The superior performance of NeuroTIS+ compared to NeuroTIS can be primarily attributed to its comprehensive utilization of mRNA primary structural information in our implementation. First, regarding codon label dependency, NeuroTIS only realizes the process of message passing among three neighboring codon labels by using a skip connection in a BRNN, whereas NeuroTIS+ realizes the process of message passing among all the codon labels in a local region by using temporal convolution. Moreover, NeuroTIS+ has stronger expressive power by increasing the number of network layers and convolution kernels. Second, NeuroTIS+ considers the heterogeneity of negative TISs and built homogenous features for TISs by using an adaptive grouping strategy. Then, three frame-specific CNNs are trained for TIS prediction, leading to substantial enhancements in NeuroTIS’s predictive performance.

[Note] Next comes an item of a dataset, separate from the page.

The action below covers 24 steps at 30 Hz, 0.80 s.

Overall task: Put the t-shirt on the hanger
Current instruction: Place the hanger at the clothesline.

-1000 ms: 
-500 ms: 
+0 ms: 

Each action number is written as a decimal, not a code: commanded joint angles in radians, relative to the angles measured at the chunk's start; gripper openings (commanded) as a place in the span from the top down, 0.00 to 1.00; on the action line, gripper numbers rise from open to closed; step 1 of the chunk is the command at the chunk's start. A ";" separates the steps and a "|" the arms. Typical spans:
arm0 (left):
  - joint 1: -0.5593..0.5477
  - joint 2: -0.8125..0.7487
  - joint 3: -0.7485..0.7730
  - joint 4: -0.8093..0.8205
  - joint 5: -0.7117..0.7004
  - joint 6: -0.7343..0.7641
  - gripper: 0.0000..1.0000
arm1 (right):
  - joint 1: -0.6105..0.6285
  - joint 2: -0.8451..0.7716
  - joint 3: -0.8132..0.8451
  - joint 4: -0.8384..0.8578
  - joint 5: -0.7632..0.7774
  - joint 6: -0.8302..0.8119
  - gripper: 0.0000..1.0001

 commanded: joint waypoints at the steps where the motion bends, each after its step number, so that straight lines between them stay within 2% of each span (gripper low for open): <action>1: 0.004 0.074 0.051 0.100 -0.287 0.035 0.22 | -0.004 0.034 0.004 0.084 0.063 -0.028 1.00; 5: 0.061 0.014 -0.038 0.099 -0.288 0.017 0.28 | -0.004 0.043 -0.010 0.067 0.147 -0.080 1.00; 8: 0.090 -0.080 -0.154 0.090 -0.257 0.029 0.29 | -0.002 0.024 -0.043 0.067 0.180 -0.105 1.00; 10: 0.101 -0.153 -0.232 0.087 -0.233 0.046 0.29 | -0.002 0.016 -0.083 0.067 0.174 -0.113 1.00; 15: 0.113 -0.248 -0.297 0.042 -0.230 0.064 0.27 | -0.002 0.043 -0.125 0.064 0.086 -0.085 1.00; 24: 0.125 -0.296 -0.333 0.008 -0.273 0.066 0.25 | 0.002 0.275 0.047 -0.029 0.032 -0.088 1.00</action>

Although demonstrating enhanced predictive capability, NeuroTIS+ presents certain constraints. First, the generation of global features necessitates a full-length mRNA sequence. Fortunately, the availability of full-length mRNA sequences is increasing. Second, it only considers canonical downstream TISs, while numerous mRNAs contain alternative TISs that exhibit short CDSs, so NeuroTIS+ primarily trained on long CDSs may struggle to detect reliably. Despite this fact, NeuroTIS+ could provide indirect support for alternative TIS discovery through precise CDS boundary delineation. Third, NeuroTIS+ specializes in canonical TISs for its biological prevalence. However, considerable non-canonical TISs exist (e.g., CUG, AUU, and GUG). Fourth, its assumption of a directed TIS–CDS dependency enables efficient inference, but cyclic dependencies might offer additional benefits. Future studies on these points are warranted.

6. Conclusions

Translation initiation site prediction is an important problem in transcriptome annotation, which plays a key role in transcript function annotation. In this paper, in view of the shortcomings of our previous method—specifically that it does not fully utilize the primary structural information in mRNA sequences—we propose an improved version, NeuroTIS+. This model enables more sophisticated codon label dependency modeling through a temporal convolutional network and achieves homogeneous feature construction using an adaptive sample grouping strategy. The experimental results demonstrate that our proposed method not only outperforms the existing state-of-the-art methods for coding sequence and translation initiation site prediction but also exhibits a more stable model training process.